### TASK
Within the listing below, the lines to output run from the one containing "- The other" through the one containing "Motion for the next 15"; copy them exactly and nothing else.

### DATA LISTING
-------------------------

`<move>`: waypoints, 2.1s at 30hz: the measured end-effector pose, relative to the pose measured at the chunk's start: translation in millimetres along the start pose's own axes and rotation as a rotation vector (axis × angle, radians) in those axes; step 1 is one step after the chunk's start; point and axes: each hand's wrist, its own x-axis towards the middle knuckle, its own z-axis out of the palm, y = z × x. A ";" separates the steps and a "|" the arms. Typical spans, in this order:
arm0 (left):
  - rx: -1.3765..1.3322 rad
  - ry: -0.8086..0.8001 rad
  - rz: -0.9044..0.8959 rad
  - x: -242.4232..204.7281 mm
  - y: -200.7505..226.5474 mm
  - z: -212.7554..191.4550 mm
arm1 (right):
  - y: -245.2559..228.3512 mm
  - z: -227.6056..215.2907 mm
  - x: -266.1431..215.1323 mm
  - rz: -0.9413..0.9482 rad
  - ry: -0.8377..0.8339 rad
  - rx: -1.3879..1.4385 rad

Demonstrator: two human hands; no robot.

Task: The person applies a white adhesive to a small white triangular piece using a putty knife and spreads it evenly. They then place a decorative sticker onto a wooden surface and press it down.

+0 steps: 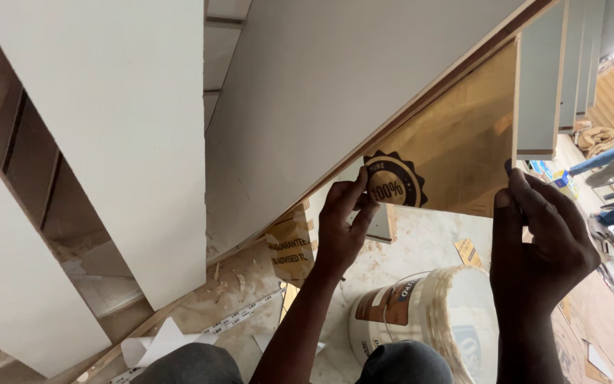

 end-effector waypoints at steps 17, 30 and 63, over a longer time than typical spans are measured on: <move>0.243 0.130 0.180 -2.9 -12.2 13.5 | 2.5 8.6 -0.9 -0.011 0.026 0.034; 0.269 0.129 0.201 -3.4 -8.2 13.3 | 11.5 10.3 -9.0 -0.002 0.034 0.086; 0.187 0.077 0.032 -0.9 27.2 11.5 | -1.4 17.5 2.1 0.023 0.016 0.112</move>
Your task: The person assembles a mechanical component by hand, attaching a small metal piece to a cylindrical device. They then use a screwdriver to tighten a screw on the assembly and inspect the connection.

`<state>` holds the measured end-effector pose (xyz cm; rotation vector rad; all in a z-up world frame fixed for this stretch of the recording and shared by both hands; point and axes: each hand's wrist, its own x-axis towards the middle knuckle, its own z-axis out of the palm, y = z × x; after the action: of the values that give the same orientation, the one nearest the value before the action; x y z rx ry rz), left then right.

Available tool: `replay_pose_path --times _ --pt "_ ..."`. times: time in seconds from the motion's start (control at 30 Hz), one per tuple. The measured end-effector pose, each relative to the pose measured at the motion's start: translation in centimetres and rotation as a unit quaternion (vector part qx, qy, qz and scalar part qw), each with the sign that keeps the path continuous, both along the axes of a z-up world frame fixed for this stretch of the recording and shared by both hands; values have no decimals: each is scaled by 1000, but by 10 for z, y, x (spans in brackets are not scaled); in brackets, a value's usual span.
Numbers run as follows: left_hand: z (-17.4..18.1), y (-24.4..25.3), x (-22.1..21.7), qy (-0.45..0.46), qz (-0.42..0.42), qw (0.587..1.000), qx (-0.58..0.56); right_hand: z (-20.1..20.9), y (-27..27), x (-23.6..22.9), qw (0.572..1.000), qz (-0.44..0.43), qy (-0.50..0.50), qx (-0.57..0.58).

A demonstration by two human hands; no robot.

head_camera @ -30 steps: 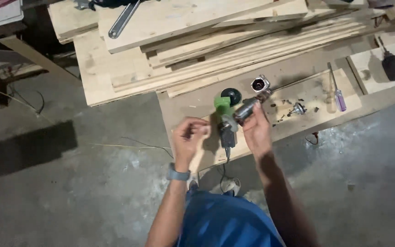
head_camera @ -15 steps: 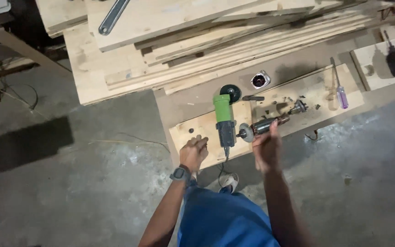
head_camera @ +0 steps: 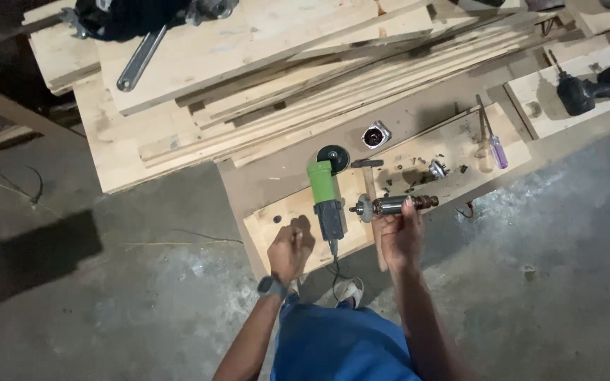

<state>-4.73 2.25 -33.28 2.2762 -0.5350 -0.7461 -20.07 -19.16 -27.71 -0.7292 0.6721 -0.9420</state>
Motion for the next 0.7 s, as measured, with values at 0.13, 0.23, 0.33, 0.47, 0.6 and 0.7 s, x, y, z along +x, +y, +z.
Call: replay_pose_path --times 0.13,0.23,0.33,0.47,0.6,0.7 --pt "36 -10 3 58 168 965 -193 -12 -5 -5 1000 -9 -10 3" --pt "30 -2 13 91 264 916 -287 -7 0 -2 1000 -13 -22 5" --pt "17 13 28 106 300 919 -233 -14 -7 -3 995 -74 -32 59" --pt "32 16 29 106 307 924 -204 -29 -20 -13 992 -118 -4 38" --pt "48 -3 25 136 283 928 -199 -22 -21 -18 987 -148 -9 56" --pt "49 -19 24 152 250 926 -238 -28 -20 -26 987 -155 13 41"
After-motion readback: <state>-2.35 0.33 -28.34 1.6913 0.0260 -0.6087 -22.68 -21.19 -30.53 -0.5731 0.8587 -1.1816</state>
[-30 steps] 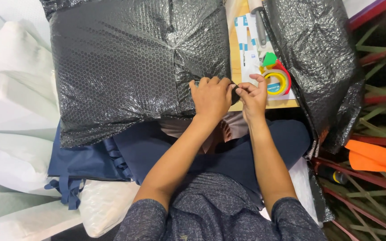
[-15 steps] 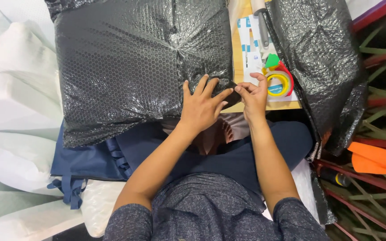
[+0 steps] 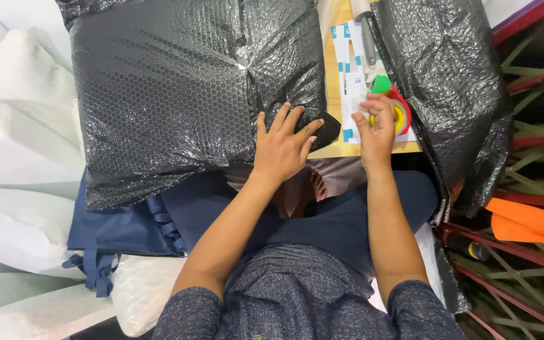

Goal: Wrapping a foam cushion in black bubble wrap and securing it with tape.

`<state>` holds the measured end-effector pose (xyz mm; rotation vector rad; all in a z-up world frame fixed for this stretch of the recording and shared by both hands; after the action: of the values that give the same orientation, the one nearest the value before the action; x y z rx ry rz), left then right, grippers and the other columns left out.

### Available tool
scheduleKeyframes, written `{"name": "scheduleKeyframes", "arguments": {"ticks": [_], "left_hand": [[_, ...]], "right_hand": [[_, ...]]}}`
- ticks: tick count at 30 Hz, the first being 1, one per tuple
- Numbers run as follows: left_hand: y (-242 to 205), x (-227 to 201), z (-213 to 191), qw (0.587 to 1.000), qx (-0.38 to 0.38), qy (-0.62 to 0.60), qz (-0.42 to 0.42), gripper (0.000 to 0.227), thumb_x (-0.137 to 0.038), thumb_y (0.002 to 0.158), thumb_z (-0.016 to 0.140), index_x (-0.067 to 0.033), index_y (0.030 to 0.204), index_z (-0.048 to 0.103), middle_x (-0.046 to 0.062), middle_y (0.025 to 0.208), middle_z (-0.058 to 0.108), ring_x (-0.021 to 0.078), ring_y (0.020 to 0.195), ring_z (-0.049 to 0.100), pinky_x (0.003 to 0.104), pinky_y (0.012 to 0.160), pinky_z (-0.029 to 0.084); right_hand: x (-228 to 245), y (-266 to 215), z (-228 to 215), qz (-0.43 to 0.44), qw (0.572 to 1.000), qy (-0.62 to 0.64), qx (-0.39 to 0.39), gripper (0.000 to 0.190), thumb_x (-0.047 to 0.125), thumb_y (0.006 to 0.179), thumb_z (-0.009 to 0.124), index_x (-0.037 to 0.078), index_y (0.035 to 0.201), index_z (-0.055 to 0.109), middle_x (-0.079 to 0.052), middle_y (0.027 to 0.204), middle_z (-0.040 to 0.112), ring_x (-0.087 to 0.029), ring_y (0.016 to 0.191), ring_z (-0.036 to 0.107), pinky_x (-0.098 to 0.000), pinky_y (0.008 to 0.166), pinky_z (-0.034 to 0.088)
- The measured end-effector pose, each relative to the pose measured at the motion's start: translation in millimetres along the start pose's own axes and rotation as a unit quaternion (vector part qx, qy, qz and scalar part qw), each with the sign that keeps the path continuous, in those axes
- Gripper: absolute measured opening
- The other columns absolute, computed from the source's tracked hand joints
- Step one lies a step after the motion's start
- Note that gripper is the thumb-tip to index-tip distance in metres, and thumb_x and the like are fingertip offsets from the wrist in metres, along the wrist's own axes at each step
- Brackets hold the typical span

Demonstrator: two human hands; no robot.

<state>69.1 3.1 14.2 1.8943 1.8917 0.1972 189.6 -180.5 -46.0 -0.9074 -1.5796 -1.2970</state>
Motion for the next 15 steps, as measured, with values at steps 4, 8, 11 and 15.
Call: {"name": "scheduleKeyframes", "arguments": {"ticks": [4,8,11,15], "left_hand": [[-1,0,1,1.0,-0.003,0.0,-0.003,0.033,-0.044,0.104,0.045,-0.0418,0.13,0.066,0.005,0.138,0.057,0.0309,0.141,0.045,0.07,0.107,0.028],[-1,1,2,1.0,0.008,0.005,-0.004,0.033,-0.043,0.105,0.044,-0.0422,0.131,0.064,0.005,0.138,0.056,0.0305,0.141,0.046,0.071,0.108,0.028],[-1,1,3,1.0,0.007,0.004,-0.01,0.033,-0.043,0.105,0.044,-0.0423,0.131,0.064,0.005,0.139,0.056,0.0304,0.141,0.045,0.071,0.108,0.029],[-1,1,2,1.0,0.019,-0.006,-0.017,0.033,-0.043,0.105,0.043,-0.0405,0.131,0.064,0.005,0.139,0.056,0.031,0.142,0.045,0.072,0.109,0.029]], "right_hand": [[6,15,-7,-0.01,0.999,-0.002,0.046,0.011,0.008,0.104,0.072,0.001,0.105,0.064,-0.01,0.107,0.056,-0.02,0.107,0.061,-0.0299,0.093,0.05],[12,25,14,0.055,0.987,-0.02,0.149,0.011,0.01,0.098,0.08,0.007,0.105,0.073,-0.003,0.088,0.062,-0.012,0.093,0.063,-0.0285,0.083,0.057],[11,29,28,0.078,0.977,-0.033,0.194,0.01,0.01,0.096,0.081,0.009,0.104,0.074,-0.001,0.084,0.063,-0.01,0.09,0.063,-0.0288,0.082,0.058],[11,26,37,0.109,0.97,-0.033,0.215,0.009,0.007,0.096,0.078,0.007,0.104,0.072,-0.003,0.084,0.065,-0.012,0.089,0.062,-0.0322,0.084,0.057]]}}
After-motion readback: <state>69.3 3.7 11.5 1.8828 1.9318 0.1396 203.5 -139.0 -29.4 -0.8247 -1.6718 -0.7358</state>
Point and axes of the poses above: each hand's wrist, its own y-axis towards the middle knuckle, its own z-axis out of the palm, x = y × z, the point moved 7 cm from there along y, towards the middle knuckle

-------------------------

### COMPLETED EXERCISE
- The other columns absolute, computed from the source's tracked hand joints
- Step one lies a step after the motion's start
- Note that gripper is the thumb-tip to index-tip distance in metres, and thumb_x and the like are fingertip offsets from the wrist in metres, along the wrist's own axes at each step
- Brackets hold the typical span

Demonstrator: two human hands; no robot.

<state>69.1 3.1 14.2 1.8943 1.8917 0.1972 189.6 -180.5 -46.0 -0.9074 -1.5796 -1.2970</state>
Motion for the next 15 steps, as measured, with values at steps 4, 8, 11 and 15.

What was asked for in the exercise is now done.